**Problem**: Your task is to copy the data exactly while leaving out every picture.

**Data block**:

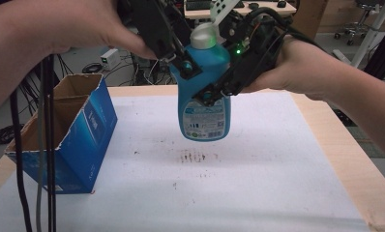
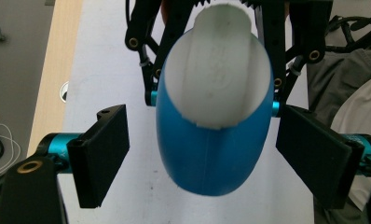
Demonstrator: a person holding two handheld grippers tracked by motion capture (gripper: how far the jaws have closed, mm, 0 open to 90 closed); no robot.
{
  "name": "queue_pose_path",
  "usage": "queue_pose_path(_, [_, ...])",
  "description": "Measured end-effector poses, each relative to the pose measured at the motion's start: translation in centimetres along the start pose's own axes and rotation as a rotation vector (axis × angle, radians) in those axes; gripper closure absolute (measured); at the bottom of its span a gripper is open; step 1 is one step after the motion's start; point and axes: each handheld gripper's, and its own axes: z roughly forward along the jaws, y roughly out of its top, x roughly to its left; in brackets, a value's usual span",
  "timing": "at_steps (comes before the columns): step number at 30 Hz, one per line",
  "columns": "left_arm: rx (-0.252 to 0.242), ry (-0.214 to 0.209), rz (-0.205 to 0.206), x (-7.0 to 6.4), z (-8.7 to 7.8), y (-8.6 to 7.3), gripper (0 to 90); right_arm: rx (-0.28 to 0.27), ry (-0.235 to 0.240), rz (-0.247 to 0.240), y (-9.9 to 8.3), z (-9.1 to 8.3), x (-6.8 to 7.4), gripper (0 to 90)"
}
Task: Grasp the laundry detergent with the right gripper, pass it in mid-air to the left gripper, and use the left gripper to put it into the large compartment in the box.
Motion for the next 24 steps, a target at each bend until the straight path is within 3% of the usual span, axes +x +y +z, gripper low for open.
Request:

**Response to the task**:
Demonstrator: a person holding two handheld grippers tracked by motion capture (gripper: how far the jaws have closed, mm, 0 open to 90 closed); no robot.
{
  "name": "queue_pose_path",
  "usage": "queue_pose_path(_, [_, ...])",
  "description": "Measured end-effector poses, each relative to the pose measured at the motion's start: translation in centimetres along the start pose's own axes and rotation as a rotation vector (axis × angle, radians) in those axes; gripper closure absolute (measured); at the bottom of its span a gripper is open; step 1 is one step after the motion's start; point and axes: each handheld gripper's, and its own axes: z roughly forward along the jaws, y roughly out of its top, x roughly to its left; in brackets, a value's usual span",
  "timing": "at_steps (comes before the columns): step number at 30 Hz, one per line",
  "columns": "left_arm: rx (-0.252 to 0.242), ry (-0.214 to 0.209), rz (-0.205 to 0.206), x (-7.0 to 6.4), z (-8.7 to 7.8), y (-8.6 to 7.3), gripper (0 to 90); right_arm: rx (-0.28 to 0.27), ry (-0.235 to 0.240), rz (-0.247 to 0.240), y (-9.9 to 8.3), z (-9.1 to 8.3), x (-6.8 to 7.4), gripper (0 to 90)"
}
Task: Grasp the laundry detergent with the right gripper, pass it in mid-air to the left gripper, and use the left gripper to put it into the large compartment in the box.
Motion for the next 24 steps, a target at each bend until the straight path is within 3% of the usual span, axes +x +y +z, gripper low for open.
Request:

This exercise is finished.